_YOUR TASK_: Your answer must be an exact copy of the records below, with no pictures in it.

_RECORD SET_:
+===+

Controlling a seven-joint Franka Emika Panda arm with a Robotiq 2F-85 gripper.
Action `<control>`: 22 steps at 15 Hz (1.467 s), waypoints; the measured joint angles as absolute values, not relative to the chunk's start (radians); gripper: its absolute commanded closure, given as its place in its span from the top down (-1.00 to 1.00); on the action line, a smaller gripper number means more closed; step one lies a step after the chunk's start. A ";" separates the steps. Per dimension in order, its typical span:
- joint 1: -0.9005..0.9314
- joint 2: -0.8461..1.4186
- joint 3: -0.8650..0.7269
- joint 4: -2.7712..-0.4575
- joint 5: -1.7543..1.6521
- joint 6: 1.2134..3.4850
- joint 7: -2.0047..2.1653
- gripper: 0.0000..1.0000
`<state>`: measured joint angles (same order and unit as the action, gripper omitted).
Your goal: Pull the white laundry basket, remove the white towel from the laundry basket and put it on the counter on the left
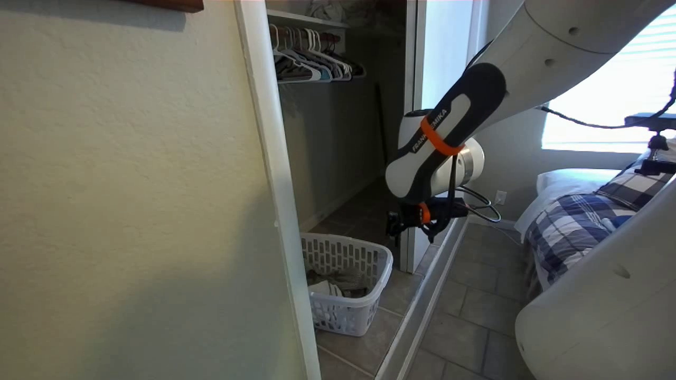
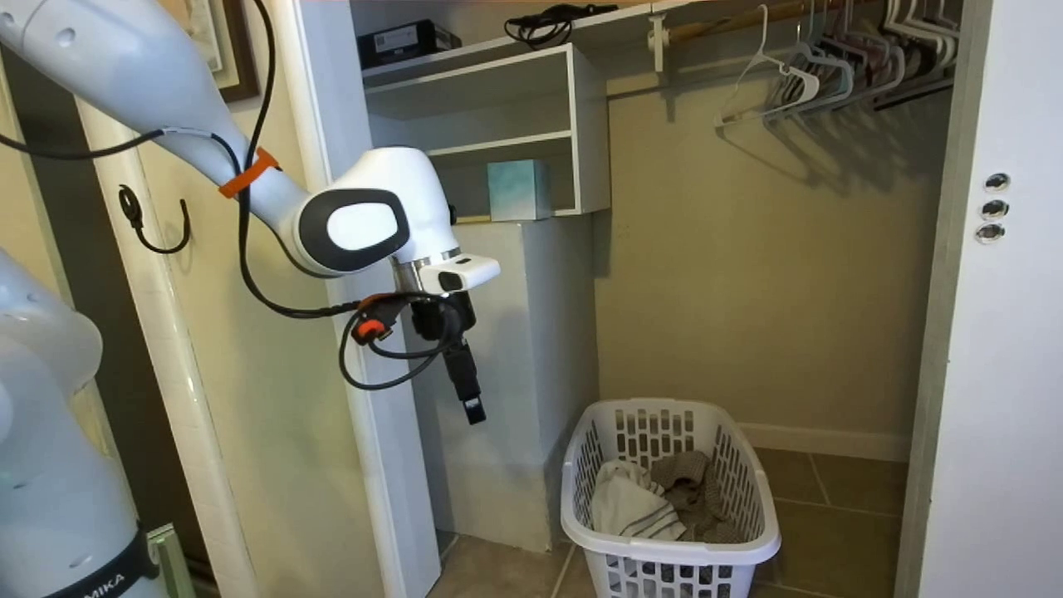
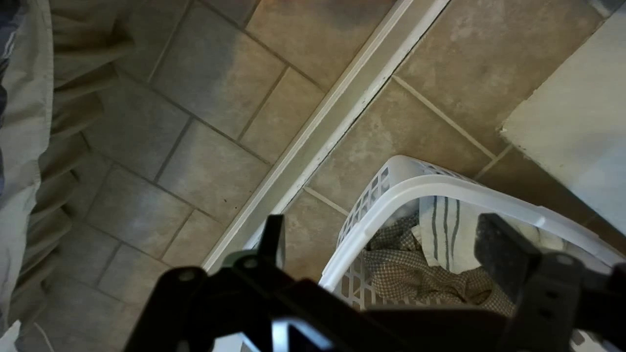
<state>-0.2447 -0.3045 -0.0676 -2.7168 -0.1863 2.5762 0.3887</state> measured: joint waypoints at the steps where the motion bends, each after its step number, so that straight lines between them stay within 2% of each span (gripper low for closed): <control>1: -0.245 -0.305 -0.068 -2.717 -0.186 2.576 0.389 1.00; 7: -0.245 -0.301 -0.068 -2.717 -0.186 2.584 0.390 1.00; 10: -0.246 -0.240 -0.085 -2.716 -0.148 2.664 0.390 1.00; 16: -0.213 0.063 -0.131 -2.661 0.168 2.949 0.240 1.00; 19: -0.243 0.218 -0.072 -2.555 0.365 2.987 0.119 1.00; 22: -0.299 0.376 -0.011 -2.414 0.422 2.986 0.090 1.00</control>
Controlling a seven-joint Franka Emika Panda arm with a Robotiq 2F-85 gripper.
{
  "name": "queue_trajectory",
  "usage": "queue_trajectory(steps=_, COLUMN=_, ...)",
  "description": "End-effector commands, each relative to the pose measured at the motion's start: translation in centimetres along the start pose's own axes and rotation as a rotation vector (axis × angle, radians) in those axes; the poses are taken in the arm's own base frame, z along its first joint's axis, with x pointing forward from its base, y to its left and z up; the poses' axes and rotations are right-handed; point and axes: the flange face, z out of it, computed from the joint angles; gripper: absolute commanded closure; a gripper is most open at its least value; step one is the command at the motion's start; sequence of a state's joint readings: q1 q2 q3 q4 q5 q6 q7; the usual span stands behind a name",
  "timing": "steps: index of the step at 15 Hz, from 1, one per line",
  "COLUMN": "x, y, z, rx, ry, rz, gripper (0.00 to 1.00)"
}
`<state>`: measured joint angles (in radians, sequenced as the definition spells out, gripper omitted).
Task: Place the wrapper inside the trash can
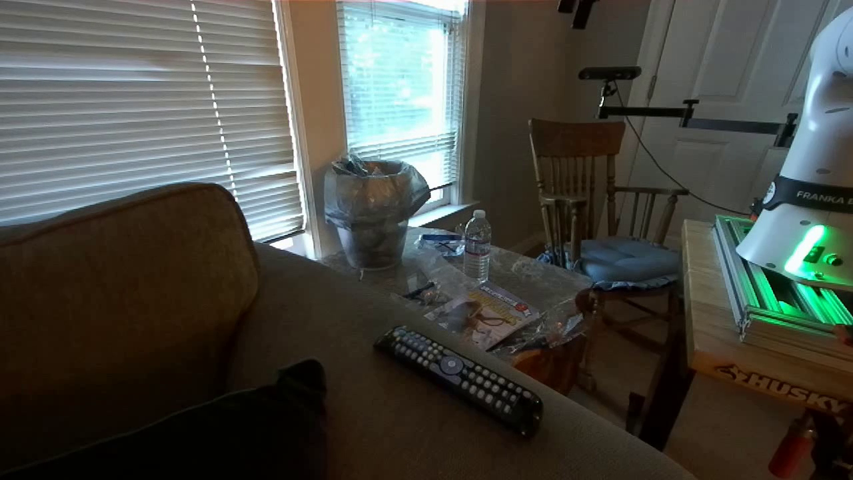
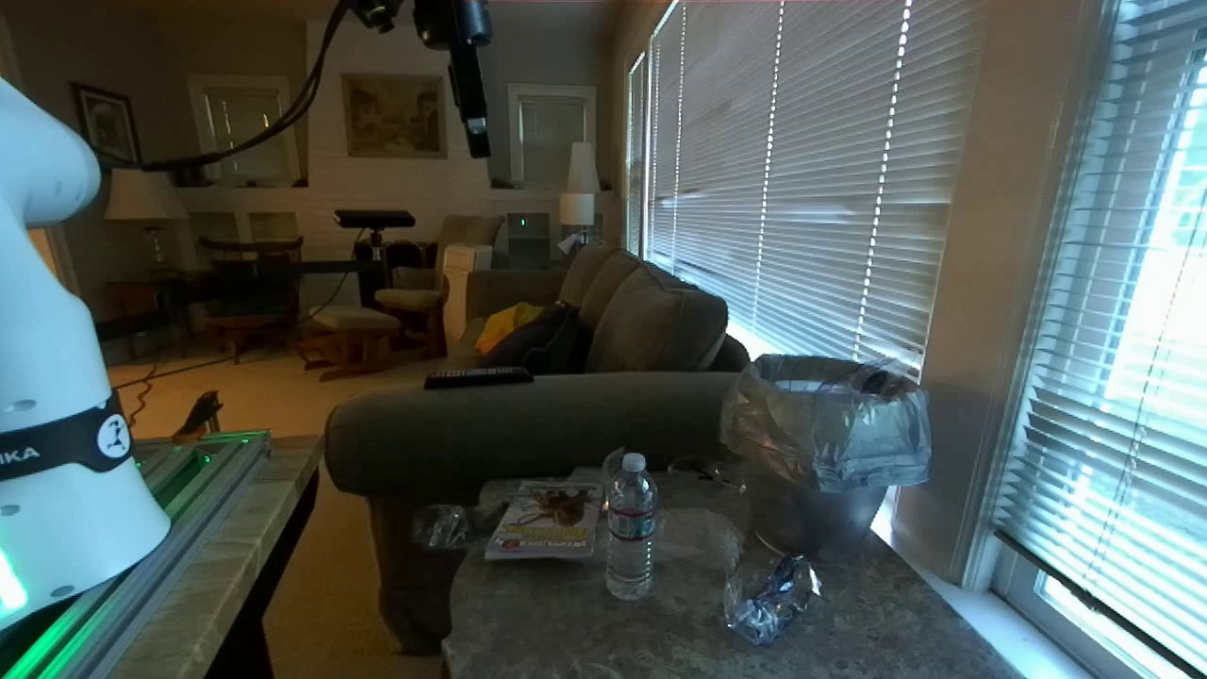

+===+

_RESPONSE TO THE EXERCISE_:
Controlling a seven-joint Franka Emika Panda arm with a Robotiq 2F-85 gripper.
Action `<control>`: 22 steps at 15 Hz (1.467 s), waypoints; the measured joint angles as absolute values, not relative to the chunk's start (radians); gripper: its absolute commanded closure, given as its place in its span from the top down (-1.00 to 1.00); on the action line, a smaller gripper number means more closed; step one lies a step after the chunk's start. A ";" separates the steps. Per dimension in order, its typical span:
- joint 1: -0.9005..0.9314
- joint 2: -0.8461..1.4186
- joint 3: -0.8650..0.7269
- joint 4: -2.7712..-0.4575
- joint 5: -1.7543..1.6521
- joint 6: 1.2134..3.4850
- joint 7: -2.0047..2.1653
- gripper: 0.0000..1.0000
`<state>`: measured joint angles (same order and unit as the action, gripper omitted).
Your goal: Pull the white laundry basket, remove the white towel from the laundry basket and put it on the counter on the left
<state>-0.2447 -0.3045 -0.0676 -2.7168 -0.1863 2.5762 0.3887</state> measured: joint waypoints at the steps where the motion bends, each after its step number, so that straight lines between them stay within 2% of each span (gripper low for closed): <control>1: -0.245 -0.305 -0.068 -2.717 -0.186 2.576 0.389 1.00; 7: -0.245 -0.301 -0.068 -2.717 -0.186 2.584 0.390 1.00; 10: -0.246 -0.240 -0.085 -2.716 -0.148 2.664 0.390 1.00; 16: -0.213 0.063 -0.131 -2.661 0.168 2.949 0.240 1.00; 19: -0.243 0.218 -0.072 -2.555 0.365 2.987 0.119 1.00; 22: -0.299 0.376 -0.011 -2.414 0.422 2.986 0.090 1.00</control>
Controlling a seven-joint Franka Emika Panda arm with a Robotiq 2F-85 gripper.
{
  "name": "queue_trajectory",
  "usage": "queue_trajectory(steps=_, COLUMN=_, ...)",
  "description": "End-effector commands, each relative to the pose measured at the motion's start: translation in centimetres along the start pose's own axes and rotation as a rotation vector (axis × angle, radians) in those axes; the poses are taken in the arm's own base frame, z along its first joint's axis, with x pointing forward from its base, y to its left and z up; the poses' axes and rotations are right-handed; point and axes: the flange face, z out of it, computed from the joint angles; gripper: absolute commanded closure; a gripper is most open at its least value; step one is the command at the motion's start; sequence of a state's joint readings: q1 q2 q3 q4 q5 q6 q7; the usual span stands behind a name",
  "timing": "steps: index of the step at 15 Hz, from 1, one per line",
  "COLUMN": "x, y, z, rx, ry, rz, gripper (0.00 to 1.00)"
}
`<state>`: measured joint angles (in radians, sequenced as the definition spells out, gripper omitted).
Task: Place the wrapper inside the trash can

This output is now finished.